Marijuana is on its way to legal in California, and most people know it. Public support for legalization is strong, there is at least one serious contender to put the issue on the ballot in November, and big-money donors are lining up behind it.
What many people – especially young people – may not know is that weed is already semi-legal in the state. And not just as medicine. California was one of the first states to “decriminalize” the drug for recreational use. But what exactly does that mean?
MMJ since Compassionate Use Act of 1996
Medical cannabis has been legal in California since 1996, when voters passed the Compassionate Use Act. But otherwise it is illegal. That’s where decriminalization comes in, removing criminal penalties for simple possession and replacing them with a small (or relatively small) fine.
California first decriminalized marijuana in 1975, when the legislature passed a law imposing a maximum fine of $100 for possession (more than $400 when court costs were factored in). Three years earlier, voters had rejected a proposal to decriminalize by way of referendum. In the meantime, neighboring Oregon became the first state in the country to decriminalize.
Many states and cities have since followed this strategy for cannabis reform.

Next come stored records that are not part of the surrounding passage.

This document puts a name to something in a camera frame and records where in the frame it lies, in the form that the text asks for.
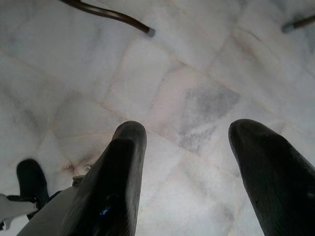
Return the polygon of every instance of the marble floor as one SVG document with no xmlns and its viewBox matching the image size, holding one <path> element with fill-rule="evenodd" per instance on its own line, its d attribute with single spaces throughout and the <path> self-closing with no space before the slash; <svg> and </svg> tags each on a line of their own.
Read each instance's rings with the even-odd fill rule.
<svg viewBox="0 0 315 236">
<path fill-rule="evenodd" d="M 315 165 L 315 26 L 280 30 L 315 2 L 89 2 L 157 33 L 58 0 L 0 0 L 0 192 L 19 194 L 26 157 L 50 194 L 69 187 L 136 120 L 148 134 L 137 236 L 262 236 L 227 131 L 255 119 Z"/>
</svg>

The idea is that instead of serving time in jail, on parole, or on probation, a person caught with small amounts of weed would be issued a small ticket that can be paid without going to court or hiring a lawyer.

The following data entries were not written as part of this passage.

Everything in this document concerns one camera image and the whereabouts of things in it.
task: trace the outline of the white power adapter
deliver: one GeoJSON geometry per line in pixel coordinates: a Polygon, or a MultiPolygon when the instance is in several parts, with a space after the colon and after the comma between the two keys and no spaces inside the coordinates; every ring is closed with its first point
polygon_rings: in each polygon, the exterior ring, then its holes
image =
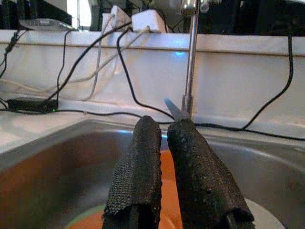
{"type": "Polygon", "coordinates": [[[155,10],[146,10],[132,15],[132,29],[139,32],[149,26],[152,32],[166,32],[162,18],[155,10]]]}
{"type": "Polygon", "coordinates": [[[113,6],[110,14],[114,15],[114,18],[111,21],[112,28],[132,21],[131,18],[118,6],[113,6]]]}

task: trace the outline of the power cord
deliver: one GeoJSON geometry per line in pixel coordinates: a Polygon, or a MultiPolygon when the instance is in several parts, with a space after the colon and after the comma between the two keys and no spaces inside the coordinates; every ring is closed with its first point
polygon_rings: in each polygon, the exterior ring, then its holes
{"type": "MultiPolygon", "coordinates": [[[[108,20],[106,21],[105,27],[102,28],[101,36],[105,33],[105,30],[106,30],[107,26],[109,25],[110,21],[111,21],[114,17],[115,17],[115,15],[112,14],[112,15],[108,18],[108,20]]],[[[98,50],[98,55],[97,55],[96,70],[98,70],[99,67],[100,67],[101,53],[102,53],[102,41],[100,40],[100,42],[99,42],[99,50],[98,50]]],[[[89,100],[89,99],[92,98],[92,96],[93,96],[93,94],[94,94],[94,91],[95,91],[95,87],[96,87],[96,84],[97,84],[97,79],[98,79],[98,77],[99,77],[99,72],[97,72],[96,75],[95,75],[95,78],[94,78],[94,82],[93,82],[93,86],[92,86],[92,90],[91,90],[90,95],[89,95],[87,98],[83,99],[84,101],[89,100]]]]}
{"type": "Polygon", "coordinates": [[[269,106],[279,97],[281,97],[290,87],[290,84],[292,82],[292,78],[294,75],[294,60],[293,60],[293,53],[292,53],[292,35],[291,34],[288,35],[288,56],[289,56],[289,77],[288,77],[287,84],[285,85],[285,87],[283,88],[283,90],[280,93],[278,93],[275,97],[273,97],[271,100],[269,100],[267,103],[265,103],[265,105],[262,106],[261,109],[258,110],[258,112],[256,112],[256,114],[253,116],[253,118],[242,128],[243,130],[248,128],[267,106],[269,106]]]}
{"type": "Polygon", "coordinates": [[[8,106],[6,106],[6,104],[1,99],[0,99],[0,104],[2,104],[5,107],[5,109],[8,109],[8,106]]]}
{"type": "Polygon", "coordinates": [[[120,47],[120,41],[122,39],[122,37],[129,31],[130,28],[127,28],[124,32],[121,33],[121,35],[118,37],[117,41],[116,41],[116,49],[118,51],[118,54],[119,54],[119,57],[120,57],[120,60],[122,62],[122,65],[123,65],[123,68],[124,68],[124,71],[125,71],[125,75],[126,75],[126,78],[127,78],[127,81],[128,81],[128,85],[129,85],[129,88],[130,88],[130,91],[132,93],[132,98],[133,100],[135,101],[136,104],[142,106],[142,107],[146,107],[146,108],[149,108],[149,109],[152,109],[152,110],[155,110],[155,111],[158,111],[158,112],[161,112],[165,115],[167,115],[168,117],[170,117],[171,119],[174,119],[173,116],[159,108],[156,108],[156,107],[153,107],[153,106],[150,106],[150,105],[146,105],[146,104],[143,104],[141,102],[139,102],[139,100],[137,99],[137,97],[135,96],[135,93],[134,93],[134,89],[133,89],[133,86],[132,86],[132,82],[130,80],[130,76],[129,76],[129,73],[128,73],[128,70],[127,70],[127,67],[126,67],[126,64],[125,64],[125,61],[123,59],[123,56],[122,56],[122,52],[121,52],[121,47],[120,47]]]}
{"type": "Polygon", "coordinates": [[[19,36],[19,33],[20,33],[20,30],[17,30],[16,32],[14,32],[14,35],[12,36],[12,38],[10,39],[10,43],[9,45],[5,48],[5,53],[4,53],[4,59],[1,63],[0,66],[3,65],[4,63],[4,69],[2,70],[1,74],[0,74],[0,78],[3,76],[3,74],[5,73],[6,71],[6,68],[7,68],[7,57],[8,57],[8,54],[13,50],[13,48],[15,47],[16,43],[19,41],[19,39],[27,32],[27,30],[25,32],[23,32],[20,36],[19,36]]]}
{"type": "Polygon", "coordinates": [[[59,79],[61,77],[62,70],[65,67],[67,36],[70,32],[72,32],[72,30],[69,30],[65,33],[65,37],[64,37],[64,41],[63,41],[62,66],[58,73],[57,82],[56,82],[57,83],[57,95],[56,95],[57,106],[58,106],[58,100],[59,100],[59,79]]]}
{"type": "MultiPolygon", "coordinates": [[[[0,109],[0,111],[12,112],[12,113],[18,113],[18,114],[24,114],[24,115],[46,115],[46,114],[52,114],[52,113],[75,112],[75,113],[82,113],[84,115],[88,114],[88,115],[95,115],[95,116],[130,115],[130,116],[134,116],[134,117],[138,117],[138,118],[142,117],[139,114],[130,113],[130,112],[95,113],[95,112],[82,111],[82,110],[66,110],[66,109],[56,110],[56,111],[46,112],[46,113],[30,112],[30,111],[16,111],[16,110],[10,110],[10,109],[0,109]]],[[[158,123],[160,125],[169,125],[173,122],[156,122],[156,123],[158,123]]],[[[274,135],[274,134],[269,134],[269,133],[265,133],[265,132],[255,131],[255,130],[241,130],[238,128],[226,127],[226,126],[221,126],[221,125],[216,125],[216,124],[195,124],[195,125],[201,126],[201,127],[208,127],[208,128],[224,129],[224,130],[229,130],[229,131],[250,132],[250,133],[255,133],[255,134],[259,134],[259,135],[266,135],[266,136],[289,139],[289,140],[305,141],[305,138],[298,138],[298,137],[291,137],[291,136],[284,136],[284,135],[274,135]]]]}
{"type": "MultiPolygon", "coordinates": [[[[147,27],[147,28],[141,30],[140,32],[138,32],[137,35],[132,40],[130,40],[125,46],[123,46],[121,48],[121,52],[123,52],[128,47],[130,47],[139,37],[141,37],[143,34],[147,33],[148,31],[149,31],[149,27],[147,27]]],[[[105,60],[102,63],[102,65],[99,67],[99,69],[95,70],[90,76],[87,76],[87,77],[84,77],[84,78],[80,78],[80,79],[70,80],[68,82],[68,84],[81,83],[81,82],[85,82],[85,81],[88,81],[88,80],[92,79],[93,77],[96,76],[96,73],[98,73],[100,70],[102,70],[108,63],[110,63],[110,61],[112,61],[118,55],[119,54],[116,52],[115,54],[110,56],[107,60],[105,60]]],[[[50,92],[50,91],[56,89],[56,87],[57,87],[56,85],[54,85],[54,86],[51,86],[51,87],[49,87],[47,89],[42,89],[41,90],[41,89],[38,89],[38,88],[30,87],[30,86],[24,85],[22,83],[18,83],[18,82],[11,81],[11,80],[6,80],[6,79],[0,79],[0,82],[9,83],[9,84],[15,85],[17,87],[21,87],[21,88],[23,88],[25,90],[36,92],[36,93],[47,93],[47,92],[50,92]]]]}
{"type": "Polygon", "coordinates": [[[285,138],[285,139],[291,139],[291,140],[300,140],[305,141],[304,138],[298,138],[298,137],[291,137],[291,136],[283,136],[283,135],[274,135],[270,133],[260,132],[256,130],[248,130],[247,128],[255,121],[255,119],[259,116],[259,114],[272,102],[274,102],[276,99],[278,99],[280,96],[282,96],[290,87],[293,75],[294,75],[294,61],[293,61],[293,51],[292,51],[292,35],[288,35],[288,56],[289,56],[289,77],[288,81],[284,87],[284,89],[278,93],[275,97],[273,97],[271,100],[269,100],[267,103],[265,103],[259,110],[256,112],[256,114],[253,116],[253,118],[242,128],[236,128],[236,127],[229,127],[229,126],[223,126],[223,125],[217,125],[217,124],[209,124],[209,123],[197,123],[196,126],[204,126],[204,127],[211,127],[211,128],[218,128],[218,129],[225,129],[230,131],[243,131],[243,132],[250,132],[250,133],[256,133],[260,135],[266,135],[271,137],[279,137],[279,138],[285,138]]]}
{"type": "Polygon", "coordinates": [[[73,72],[75,70],[75,68],[77,67],[77,65],[79,64],[79,62],[83,59],[83,57],[87,54],[87,52],[89,52],[89,50],[95,45],[97,44],[100,40],[102,40],[104,37],[108,36],[109,34],[124,28],[125,26],[130,25],[131,22],[125,23],[121,26],[115,27],[112,30],[109,30],[108,32],[104,33],[102,36],[100,36],[98,39],[96,39],[93,43],[91,43],[91,45],[89,45],[85,51],[77,58],[77,60],[75,61],[75,63],[73,64],[67,78],[65,79],[65,81],[62,83],[62,85],[59,87],[58,90],[56,90],[54,93],[52,93],[44,102],[42,102],[41,105],[43,105],[46,101],[49,101],[50,99],[52,99],[57,93],[59,93],[68,83],[68,81],[70,80],[71,76],[73,75],[73,72]]]}

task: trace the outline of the black device
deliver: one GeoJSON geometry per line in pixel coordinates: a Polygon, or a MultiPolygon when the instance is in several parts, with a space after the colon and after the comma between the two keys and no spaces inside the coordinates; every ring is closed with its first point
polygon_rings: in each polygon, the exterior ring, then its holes
{"type": "Polygon", "coordinates": [[[52,112],[58,109],[55,99],[45,101],[45,99],[20,97],[8,100],[10,110],[33,111],[33,112],[52,112]]]}
{"type": "Polygon", "coordinates": [[[31,19],[48,18],[72,25],[72,16],[44,0],[30,0],[31,19]]]}

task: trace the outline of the white cable
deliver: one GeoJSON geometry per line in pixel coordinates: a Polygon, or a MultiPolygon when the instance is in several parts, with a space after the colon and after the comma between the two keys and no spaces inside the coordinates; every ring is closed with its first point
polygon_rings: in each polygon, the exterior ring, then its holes
{"type": "MultiPolygon", "coordinates": [[[[115,17],[114,14],[110,15],[110,17],[109,17],[108,20],[106,21],[105,27],[102,28],[101,36],[103,36],[103,34],[104,34],[104,32],[105,32],[105,30],[106,30],[106,28],[107,28],[109,22],[110,22],[111,19],[114,18],[114,17],[115,17]]],[[[102,52],[102,40],[100,40],[100,42],[99,42],[99,52],[98,52],[98,54],[97,54],[97,63],[96,63],[96,69],[97,69],[97,70],[98,70],[99,67],[100,67],[101,52],[102,52]]],[[[90,95],[89,95],[87,98],[84,99],[84,101],[91,99],[91,97],[93,96],[93,93],[94,93],[94,91],[95,91],[95,87],[96,87],[96,83],[97,83],[97,78],[98,78],[98,77],[99,77],[99,73],[96,73],[96,74],[95,74],[95,78],[94,78],[94,82],[93,82],[93,86],[92,86],[91,93],[90,93],[90,95]]]]}
{"type": "MultiPolygon", "coordinates": [[[[129,46],[132,45],[132,43],[134,43],[141,35],[143,35],[144,33],[146,32],[149,32],[150,31],[150,28],[149,26],[147,26],[145,29],[143,29],[142,31],[140,31],[137,36],[135,36],[129,43],[127,43],[125,46],[121,47],[121,51],[124,51],[125,49],[127,49],[129,46]]],[[[71,84],[71,83],[81,83],[81,82],[84,82],[84,81],[88,81],[90,79],[92,79],[96,73],[98,73],[100,70],[103,69],[103,67],[105,67],[110,61],[112,61],[116,56],[118,55],[118,53],[112,55],[110,58],[108,58],[106,61],[103,62],[103,64],[99,67],[99,69],[95,70],[90,76],[87,76],[87,77],[84,77],[84,78],[81,78],[81,79],[76,79],[76,80],[71,80],[70,82],[68,82],[68,84],[71,84]]],[[[15,86],[18,86],[18,87],[21,87],[25,90],[28,90],[28,91],[33,91],[33,92],[36,92],[36,93],[46,93],[46,92],[50,92],[54,89],[57,88],[57,85],[54,85],[52,87],[49,87],[47,89],[43,89],[43,90],[40,90],[38,88],[34,88],[34,87],[30,87],[30,86],[27,86],[27,85],[24,85],[22,83],[18,83],[18,82],[15,82],[15,81],[12,81],[12,80],[6,80],[6,79],[0,79],[0,82],[3,82],[3,83],[9,83],[9,84],[12,84],[12,85],[15,85],[15,86]]]]}
{"type": "MultiPolygon", "coordinates": [[[[142,31],[140,31],[136,37],[134,37],[127,45],[121,47],[121,51],[124,51],[125,49],[127,49],[129,46],[132,45],[132,43],[134,43],[141,35],[143,35],[146,32],[149,32],[150,28],[149,26],[147,26],[145,29],[143,29],[142,31]]],[[[92,79],[96,73],[98,73],[100,70],[103,69],[103,67],[105,67],[110,61],[112,61],[118,54],[114,54],[112,55],[108,60],[106,60],[100,67],[98,70],[94,71],[90,76],[87,76],[85,78],[81,78],[81,79],[77,79],[77,80],[72,80],[69,83],[80,83],[80,82],[84,82],[84,81],[88,81],[90,79],[92,79]]]]}

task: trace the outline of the white plate
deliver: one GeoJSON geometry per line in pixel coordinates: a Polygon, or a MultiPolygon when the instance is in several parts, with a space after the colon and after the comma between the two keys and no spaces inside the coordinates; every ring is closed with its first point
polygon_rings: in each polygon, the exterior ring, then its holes
{"type": "Polygon", "coordinates": [[[270,211],[249,199],[245,200],[254,215],[255,229],[285,229],[282,223],[270,211]]]}

Possession continued to be treated as misdemeanor
California’s law never went quite that far, because it continued to treat violations as misdemeanors, with necessary court appearances. The penalties were similar to those incurred by a minor traffic ticket, but a criminal record was still possible.

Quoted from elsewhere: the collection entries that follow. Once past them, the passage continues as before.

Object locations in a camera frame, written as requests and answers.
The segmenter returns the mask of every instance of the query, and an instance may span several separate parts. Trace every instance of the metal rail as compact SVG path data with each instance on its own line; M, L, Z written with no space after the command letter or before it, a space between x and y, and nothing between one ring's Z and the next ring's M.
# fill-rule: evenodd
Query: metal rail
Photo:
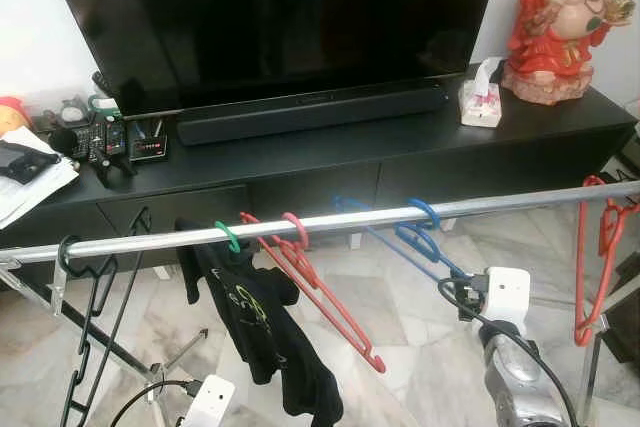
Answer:
M503 210L528 209L543 205L605 199L607 197L625 197L636 194L640 194L640 181L500 197L484 197L432 205L432 208L441 218L447 219ZM353 229L368 225L389 225L401 221L425 218L426 214L422 210L415 207L404 207L400 209L309 217L300 219L300 221L308 232L323 232ZM291 222L280 220L237 225L230 227L230 230L238 238L250 238L295 233L296 227ZM226 239L227 235L220 229L201 229L77 242L68 248L67 254L69 258L95 257L221 242ZM18 261L20 264L51 261L55 260L57 253L58 245L0 250L0 263L9 263L11 260Z

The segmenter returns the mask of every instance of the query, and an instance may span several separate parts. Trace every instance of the power cord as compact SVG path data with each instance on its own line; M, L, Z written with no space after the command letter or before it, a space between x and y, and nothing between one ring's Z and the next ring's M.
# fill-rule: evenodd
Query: power cord
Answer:
M156 382L155 384L148 385L147 387L142 389L140 392L138 392L136 395L134 395L131 398L131 400L129 400L129 402L124 404L124 407L122 407L120 409L120 411L116 414L116 416L113 418L113 422L111 422L111 427L116 427L116 424L122 418L122 416L125 414L125 412L127 410L129 410L129 408L133 404L135 404L141 397L144 397L147 393L151 392L152 390L155 390L155 389L157 389L159 387L164 387L165 385L177 385L178 387L182 387L183 389L185 389L187 394L190 397L195 397L196 395L198 395L198 391L200 390L200 387L202 386L202 382L199 381L199 380L191 380L191 381L189 381L189 380L162 380L161 382Z
M449 293L445 290L445 287L447 286L447 284L469 285L469 280L468 279L442 279L438 282L438 292L440 292L440 295L442 295L445 298L445 300L447 300L447 302L454 305L458 309L462 310L466 314L470 315L474 319L479 320L484 325L487 325L495 329L496 331L500 332L501 334L505 335L506 337L511 339L518 347L524 350L529 355L529 357L531 357L535 361L535 363L538 364L540 368L549 376L549 378L551 379L551 382L553 382L553 384L556 386L556 389L558 389L558 392L562 397L562 401L564 402L565 408L567 409L567 414L569 415L569 422L571 423L571 427L580 427L578 425L578 420L576 419L576 412L575 412L575 409L573 408L573 404L571 403L571 399L569 398L569 394L567 394L567 391L564 389L564 386L562 385L562 382L560 382L560 379L558 379L558 377L553 372L553 370L551 370L551 368L540 358L538 353L535 352L531 348L531 346L527 342L522 340L520 337L502 328L502 326L499 323L493 322L487 319L486 317L474 312L472 309L470 309L466 305L458 302L454 297L451 297L451 295L449 295Z

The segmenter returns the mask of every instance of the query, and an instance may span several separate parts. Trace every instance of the red robe on statue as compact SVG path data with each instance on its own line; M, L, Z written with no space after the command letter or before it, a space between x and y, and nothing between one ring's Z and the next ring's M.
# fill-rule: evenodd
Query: red robe on statue
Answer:
M532 36L530 27L534 17L547 6L547 0L520 0L520 13L509 40L509 65L519 74L550 71L559 77L580 74L585 62L591 60L589 46L602 43L611 26L603 23L581 39L560 39L549 22L541 35Z

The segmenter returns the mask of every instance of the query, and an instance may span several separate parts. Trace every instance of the tissue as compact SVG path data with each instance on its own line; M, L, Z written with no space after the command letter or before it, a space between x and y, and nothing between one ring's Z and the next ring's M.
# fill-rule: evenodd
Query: tissue
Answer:
M476 78L462 84L458 93L462 124L497 127L500 123L502 118L500 88L498 84L492 84L489 81L498 68L500 60L500 57L489 57L480 64Z

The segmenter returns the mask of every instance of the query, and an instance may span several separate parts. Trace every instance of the white wall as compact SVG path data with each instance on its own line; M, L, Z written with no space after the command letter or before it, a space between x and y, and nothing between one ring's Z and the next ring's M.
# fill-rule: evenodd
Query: white wall
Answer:
M517 2L489 0L473 62L490 55L507 55ZM593 65L596 69L594 87L640 118L640 15L637 12L631 26L612 30L604 44L593 49Z
M516 4L490 0L473 61L506 55ZM640 17L634 20L594 50L594 85L621 105L640 98ZM70 93L90 92L95 70L65 0L0 0L0 95L17 94L45 108Z

That changed in 2010, when Gov. Arnold Schwarzenegger signed a law reclassifying simple possession as a civil violation rather than a misdemeanor criminal offense. That means people caught with small amounts of marijuana avoid not only arrest and jail but also a permanent criminal record.
Still, decriminalization doesn’t go all the way, even in famously “lawless” California. Thanks to a medical marijuana system that was subject to little regulation over the years, cannabis is easy to get, but people caught with it are still subject to penalties. And police typically destroy any illegal pot they find.
Full legalization likely in 2016
California is rapidly headed toward full legalization, though. Tech billionaire Sean Parker is pushing a well-funded campaign to put the issue on the ballot this year. He has backing from several national lobbying groups and appears likely to draw the massive fundraising needed to put initiatives on the ballot in California.
Support for the idea is strong in most opinion polls. California voters rejected legalization at the ballot in 2010, and several efforts failed to gain any traction in 2014, but most observers give good odds for reform in 2016.
In the meantime, Californians busted with less than an ounce of weed will be subject to the same $100 fine. It’s not as good as legalization, but it’s definitely better than nothing.